→ What you have to do:
Pictures stay out; please output the remaining data exactly.
▼
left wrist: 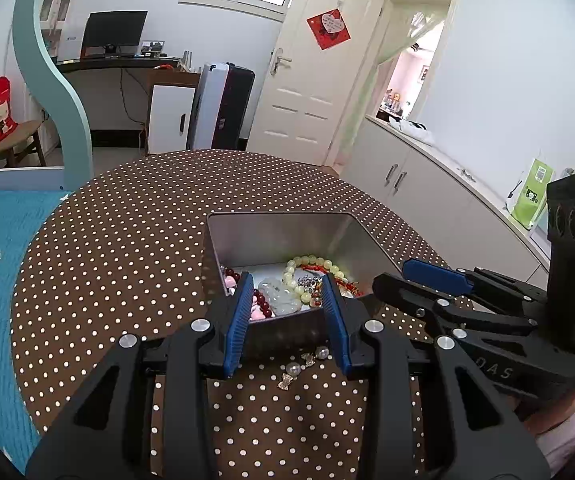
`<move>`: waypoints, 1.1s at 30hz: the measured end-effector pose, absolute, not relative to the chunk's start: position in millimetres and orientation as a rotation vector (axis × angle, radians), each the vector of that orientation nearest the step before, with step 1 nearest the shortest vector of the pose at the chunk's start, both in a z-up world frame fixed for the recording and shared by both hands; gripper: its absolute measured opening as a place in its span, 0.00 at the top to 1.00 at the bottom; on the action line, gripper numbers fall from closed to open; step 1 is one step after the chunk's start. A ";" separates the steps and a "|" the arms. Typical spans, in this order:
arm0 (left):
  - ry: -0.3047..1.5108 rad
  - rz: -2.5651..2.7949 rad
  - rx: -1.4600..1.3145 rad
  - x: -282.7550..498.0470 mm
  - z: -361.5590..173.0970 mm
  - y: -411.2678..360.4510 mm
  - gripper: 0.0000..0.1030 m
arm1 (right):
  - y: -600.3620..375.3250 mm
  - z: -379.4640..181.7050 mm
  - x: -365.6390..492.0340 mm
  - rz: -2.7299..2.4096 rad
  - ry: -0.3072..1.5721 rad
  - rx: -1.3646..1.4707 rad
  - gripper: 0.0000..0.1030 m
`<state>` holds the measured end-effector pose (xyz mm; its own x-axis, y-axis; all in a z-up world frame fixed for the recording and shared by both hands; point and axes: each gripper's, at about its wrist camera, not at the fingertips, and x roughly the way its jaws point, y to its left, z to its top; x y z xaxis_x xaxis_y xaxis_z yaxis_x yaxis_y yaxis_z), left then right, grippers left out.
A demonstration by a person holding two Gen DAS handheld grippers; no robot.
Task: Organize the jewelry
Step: 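Open both tools to drop the flower charm and bead chain into the box, then grasp a loose silver bead with each tool and carry them over the box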
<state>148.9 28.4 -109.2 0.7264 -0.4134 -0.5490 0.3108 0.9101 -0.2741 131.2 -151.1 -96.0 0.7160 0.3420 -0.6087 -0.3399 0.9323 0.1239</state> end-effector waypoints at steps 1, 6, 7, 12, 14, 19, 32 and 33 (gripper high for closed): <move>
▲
→ Solution for this task:
left wrist: 
`<move>`: waypoints, 1.1s at 30hz: the measured end-effector pose, absolute, not relative to the chunk's start: position in millimetres and orientation as a rotation vector (axis × angle, radians), each the vector of that orientation nearest the step before, with step 1 nearest the shortest vector of the pose at the chunk's start, both in a z-up world frame fixed for the recording and shared by both hands; gripper: its absolute measured opening as a place in its span, 0.00 at the top to 1.00 at the bottom; on the action line, gripper numbers fall from closed to open; step 1 is one step after the chunk's start. A ";" separates the steps and a "|" the arms. Typical spans, in this order:
arm0 (left):
  - ry: -0.3047..1.5108 rad
  - rz: -2.5651..2.7949 rad
  - rx: -1.4600..1.3145 rad
  - x: -282.7550..498.0470 mm
  - z: -361.5590..173.0970 mm
  - y: -411.2678..360.4510 mm
  - gripper: 0.0000..0.1030 m
arm1 (right):
  - y: -600.3620..375.3250 mm
  - z: -379.4640..181.7050 mm
  - x: -365.6390..492.0340 mm
  - rz: -2.7299..2.4096 rad
  - ry: -0.3072..1.5721 rad
  - rx: -1.3646..1.4707 rad
  - gripper: 0.0000..0.1030 m
`<state>` holds the measured end-effector pose (xyz mm; its own x-axis, y-axis; all in a z-up world frame fixed for the recording and shared by both hands; point and axes: each gripper's, at about its wrist camera, not at the fingertips, and x roughly the way its jaws point, y to its left, z to its top; x y z xaxis_x xaxis_y xaxis_z yaxis_x yaxis_y yaxis_z), left then right, grippers left out.
A demonstration by a person holding two Gen DAS handheld grippers; no robot.
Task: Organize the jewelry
Step: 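Open both tools to drop the flower charm and bead chain into the box, then grasp a loose silver bead with each tool and carry them over the box
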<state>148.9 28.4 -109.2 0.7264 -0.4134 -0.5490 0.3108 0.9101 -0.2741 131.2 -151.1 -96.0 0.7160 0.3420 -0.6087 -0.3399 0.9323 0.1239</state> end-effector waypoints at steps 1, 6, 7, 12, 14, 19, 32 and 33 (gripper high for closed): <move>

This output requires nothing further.